## [INSTRUCTIONS TO FOLLOW]
Look through the listing below, find every line with the string "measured", and copy it.

## [EXERCISE DATA]
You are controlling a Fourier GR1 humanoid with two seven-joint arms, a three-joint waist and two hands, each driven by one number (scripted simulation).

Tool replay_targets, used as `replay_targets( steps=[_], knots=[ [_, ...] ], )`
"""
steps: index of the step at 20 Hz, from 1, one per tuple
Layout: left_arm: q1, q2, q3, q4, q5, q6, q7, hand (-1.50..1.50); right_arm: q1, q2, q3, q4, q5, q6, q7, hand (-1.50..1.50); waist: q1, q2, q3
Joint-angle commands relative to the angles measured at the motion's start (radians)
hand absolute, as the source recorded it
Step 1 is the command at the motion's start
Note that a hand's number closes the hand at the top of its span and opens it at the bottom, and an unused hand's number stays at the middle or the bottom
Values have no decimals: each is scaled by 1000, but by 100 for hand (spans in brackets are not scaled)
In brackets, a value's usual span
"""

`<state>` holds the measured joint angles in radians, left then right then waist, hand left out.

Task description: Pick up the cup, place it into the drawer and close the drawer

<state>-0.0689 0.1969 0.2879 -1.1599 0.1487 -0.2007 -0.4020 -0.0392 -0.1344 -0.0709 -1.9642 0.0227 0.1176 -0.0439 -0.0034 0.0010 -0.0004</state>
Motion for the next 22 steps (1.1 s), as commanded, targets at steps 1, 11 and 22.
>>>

## [ANSWER BELOW]
Joint-angle commands relative to the angles measured at the motion's start (radians)
`<state>` holds the measured joint angles in radians, left then right then waist, hand left out.

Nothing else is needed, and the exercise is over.